(Beginning of The data)

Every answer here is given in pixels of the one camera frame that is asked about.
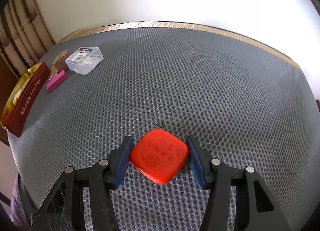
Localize beige patterned curtain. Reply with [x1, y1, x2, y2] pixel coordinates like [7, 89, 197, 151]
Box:
[1, 0, 54, 77]

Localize small tan cardboard box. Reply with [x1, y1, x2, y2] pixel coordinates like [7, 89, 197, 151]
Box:
[50, 65, 59, 77]

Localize red gold toffee tin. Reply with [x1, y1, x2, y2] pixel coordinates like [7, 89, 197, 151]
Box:
[1, 62, 50, 137]

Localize red square tape measure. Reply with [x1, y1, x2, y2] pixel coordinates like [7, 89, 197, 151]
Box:
[130, 121, 189, 185]

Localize grey mesh table mat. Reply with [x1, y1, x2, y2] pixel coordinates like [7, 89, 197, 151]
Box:
[8, 28, 319, 230]

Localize pink rectangular block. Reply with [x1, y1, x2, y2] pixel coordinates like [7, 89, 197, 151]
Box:
[47, 70, 67, 93]

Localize clear plastic box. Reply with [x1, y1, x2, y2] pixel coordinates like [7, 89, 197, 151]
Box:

(End of The data)

Problem to work on: Retype the records exactly. Any image in them should not appear in what you write.

Solution for this task:
Every answer here is given in pixels of the one camera frame that is asked about.
Localize beige patterned curtain. Reply with [x1, y1, x2, y2] pixel coordinates like [7, 89, 197, 151]
Box:
[1, 0, 54, 77]

Localize small tan cardboard box. Reply with [x1, y1, x2, y2] pixel coordinates like [7, 89, 197, 151]
Box:
[50, 65, 59, 77]

Localize red gold toffee tin. Reply with [x1, y1, x2, y2] pixel coordinates like [7, 89, 197, 151]
Box:
[1, 62, 50, 137]

Localize red square tape measure. Reply with [x1, y1, x2, y2] pixel coordinates like [7, 89, 197, 151]
Box:
[130, 121, 189, 185]

Localize grey mesh table mat. Reply with [x1, y1, x2, y2] pixel coordinates like [7, 89, 197, 151]
Box:
[8, 28, 319, 230]

Localize pink rectangular block. Reply with [x1, y1, x2, y2] pixel coordinates like [7, 89, 197, 151]
Box:
[47, 70, 67, 93]

Localize clear plastic box. Reply with [x1, y1, x2, y2] pixel coordinates like [7, 89, 197, 151]
Box:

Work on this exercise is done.